А: У нас не было сбережений. Мы засунули вещи подруге на дачу. Что-то раздали, что то маме. Моя мама осталась в Москве, я сказал ей, что мы уезжаем на пару месяцев посмотреть как будет в Европе. Летом она приезжала, мы ее 74-летие отпраздновали в Берлине, она проведала нас и внука. Я ей нашел вариант пути Москва — Минск — Вильнюс — Берлин. Ей получилось сделать «шенген» на год.
А мы ехали через Вену и Прагу (потому что в марте еще были ковидные ограничения), в Праге у нас друзья. Они россияне, уехали после 2014 года, потому что сын был призывного возраста.
В Праге впервые за 8 лет я перестал бояться.
А: В Германии мы с Олей получили статус беженцев на два года с правом работать, я, как член семьи. Мы подавали документы в Бранденбурге. А сейчас Оле предложили работу в Берлине на полгода, театр для школьников. Мы остаемся в Берлине. Здесь хорошо, здесь говорят на английском. Мы были тут до этого с Олиными папой, мамой и моей мамой. Германия нас встретила хорошо.
О: Германия — это одна из немногих стран, где на сегодняшний день хорошо встречают украинцев. Я знаю, что мы не останемся тут голодными, даже если не сможем зарабатывать. Это очень важно. Это здорово, что украинцы получили такую поддержку в Европе.
А: Когда ты в пришибленном состоянии, в этот момент тебя должен кто то поддерживать. Есть разные люди здесь. Кто-то хочет вернуться домой в Украину, кому-то есть куда. Но мы понимаем, что мы тут надолго. Мы понимаем, что хотим отдать Германии то, что она нам дала. Как Маргарет Тэтчер говорила: «Нет денег государства, есть деньги налогоплательщиков». Нам пять месяцев платили пособие, это же все «понемножечку сбросились». Они теперь должны что-то получить от нас взамен.

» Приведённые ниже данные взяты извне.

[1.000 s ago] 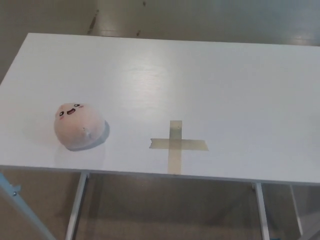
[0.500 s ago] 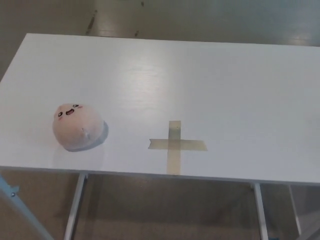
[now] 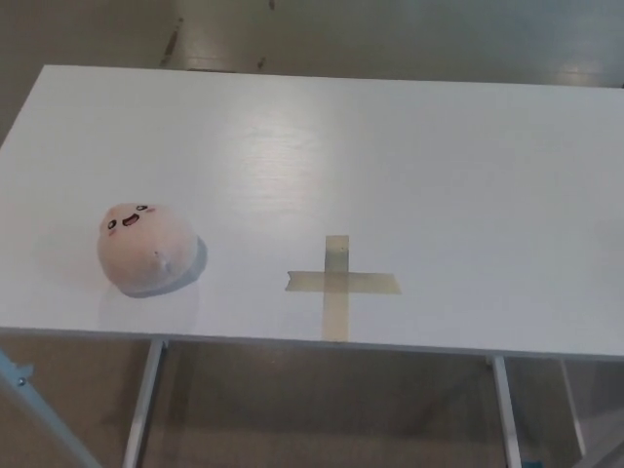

* Интервью публикуется в редакции, одобренной рассказчиками, в целях их безопасности. Между аудиозаписью и текстом в этой связи могут быть незначительные расхождения.
** Имена изменены по желанию собеседников KARENINA.
Интервью 9 сентября 2022 года вела и записывала Татьяна Фирсова. Стенограмма: Анастасия Коваленко и Татьяна Фирсова. Перевод на немецкий: Ольга Кувшинникова и Ингольф Хоппманн.
Об интервью
Задача серии KARENINA — дать возможность высказаться очевидцам из Украины и России. Мы не только хотим узнать, что пережили одни, спасаясь от войны, и другие, скрываясь от преследований, что переживают те и другие, находясь в эмиграции. Мы хотим понять, как мыслят эти люди. Поэтому мы просим их рассказывать нам не только о пережитых событиях, но и о том, что лично они думают о происходящем сейчас в Восточной Европе.
Все наши собеседники и собеседницы — разного возраста и образования, у них разные родные языки и разные профессии. Их объединяет одно — желание рассказывать нам свои истории.
Интервью длятся от 20 минут до двух с лишним часов. Многие рассказывают с удовольствием и говорят очень свободно, другие более сдержаны. Мы задаем вопросы, требующие развернутого ответа, и предлагаем людям рассказывать, а не просто коротко отвечать. Из-за этого тексты зачастую получаются очень объемными, но в то же время — более открытыми и насыщенными. Стенограммы интервью мы по необходимости сокращаем, в первую очередь для того, чтобы их было легче читать. Стиль собеседников полностью сохраняется — так рассказы остаются аутентичными, подлинными. Чего мы и добиваемся – ведь это личные свидетельства о «побеге и изгнании» в центре Европы.